Favourable areas for CO2 ECBM include:

  • Adequate permeability
  • Suitable coal geometry
  • Simple structure
  • Homogeneous and confined coal seam that are laterally continuous and vertically isolated
  • Adequate depth
  • Suitable gas saturation conditions
  • Ability to dewater the formation

If the coal is never mined or depressurized, it is likely CO2 will be stored for long time, but, as with any geological  storage option, disturbance of the formation could void any storage.



Flows and  intrusions of basalt occur, with large volumes present around the world. Basalt has low porosity, low permeability and low pore-space continuity and any permeability is associated with fractures through which CO2 will leak unless there is a caprock that avoid it. Basalt may can trap CO2, because injected CO2 may react with silicates in the basalt to form carbonate minerals. However,  these basalts formations appear unlikely to be suitable for CO2 storage (maybe in a future they will be).


The potential for storage of CO2 in oil or gas shale is currently unknown, but the large volumes of shale suggest that storage capacity may be significant. If location criteria (such as minimum depth) are developed and applied to these shales, then volumes could be limited, but the very low permeability of these shales is unlikely to allow the  injection of large volumes of CO2.


Storage of CO2 in salt caverns differs from natural gas and compressed air storage because in the latter case, caverns are cyclically pressurized and depressurized on a daily-to-annual time scale, whereas CO2 storage must be effective on a large time scale.
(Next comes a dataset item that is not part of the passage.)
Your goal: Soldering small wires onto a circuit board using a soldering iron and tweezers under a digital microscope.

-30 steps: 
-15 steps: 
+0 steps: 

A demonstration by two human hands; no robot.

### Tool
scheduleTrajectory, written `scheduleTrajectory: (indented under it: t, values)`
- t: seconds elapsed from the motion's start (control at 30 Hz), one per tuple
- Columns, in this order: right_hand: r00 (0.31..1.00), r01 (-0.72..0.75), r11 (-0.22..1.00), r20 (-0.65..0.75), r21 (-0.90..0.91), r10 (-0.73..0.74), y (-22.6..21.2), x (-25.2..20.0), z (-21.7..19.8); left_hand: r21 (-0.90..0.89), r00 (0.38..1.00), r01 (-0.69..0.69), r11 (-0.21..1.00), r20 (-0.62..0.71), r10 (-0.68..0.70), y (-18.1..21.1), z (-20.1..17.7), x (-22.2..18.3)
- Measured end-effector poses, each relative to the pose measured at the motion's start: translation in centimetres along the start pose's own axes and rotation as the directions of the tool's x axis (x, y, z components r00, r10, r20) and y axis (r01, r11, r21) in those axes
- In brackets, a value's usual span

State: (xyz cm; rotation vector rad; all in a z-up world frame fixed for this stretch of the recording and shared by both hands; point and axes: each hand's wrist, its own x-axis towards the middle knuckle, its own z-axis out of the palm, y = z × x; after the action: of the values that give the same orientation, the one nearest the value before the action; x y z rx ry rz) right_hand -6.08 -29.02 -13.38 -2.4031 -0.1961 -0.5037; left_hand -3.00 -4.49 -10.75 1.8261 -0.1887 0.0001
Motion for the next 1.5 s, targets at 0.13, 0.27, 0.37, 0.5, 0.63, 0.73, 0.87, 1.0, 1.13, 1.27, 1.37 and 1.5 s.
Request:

Owing to the creep properties of salt, a cavern filled with supercritical CO2 will decrease in volume, until the pressure inside the cavern equalizes the external stress in the salt bed.


The efficiency in CO2 storage depends on the nature and sealing capacity of the rock in which mining occurs. Heavily fractured rock, would be difficult to seal. Mines in sedimentary rocks may offer some CO2-storage opportunities. Abandoned coal mines also produce the adsorption of CO2 onto coal remaining. However, the rocks above coal mines are strongly fractured, which increases the risk of gas leakage.